Saint Etienne Cassette Singles

Today I present to you the first in a series of posts covering our top 50 albums of 2012. These lists take a long time to compile, so, to save my sanity, I’ve split it into a five-part countdown, beginning with 50 through 41. As these things go, it’s all subjective — best-of lists are compiled based on what we feel at this particular moment in time.

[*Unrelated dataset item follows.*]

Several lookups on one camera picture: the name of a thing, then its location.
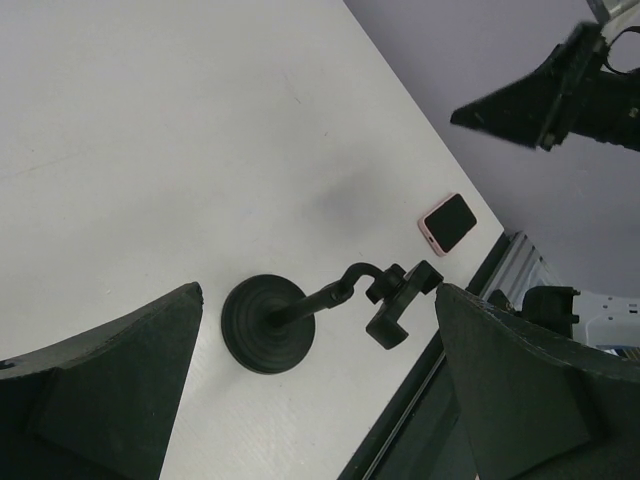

Case in point: At this time last year, my top three albums were: 3. Dream Diary by Jeremy Jay, 2. Music Sounds Better With You by Acid House Kings, and 1. Apocalypse by Bill Callahan. Given a year to mull these over, within the top twenty I’d have to also consider placements for Wooden Shjips, Youth Lagoon and Craft Spells. Not to mention A Classic Education.

Above is one of a few Christmas gifts I picked up for Andi, my fiance. It’s a set of five cassette singles including the venerable Christmas ’93 from her favorite band: Saint Etienne. Below, we begin with an honorable mention.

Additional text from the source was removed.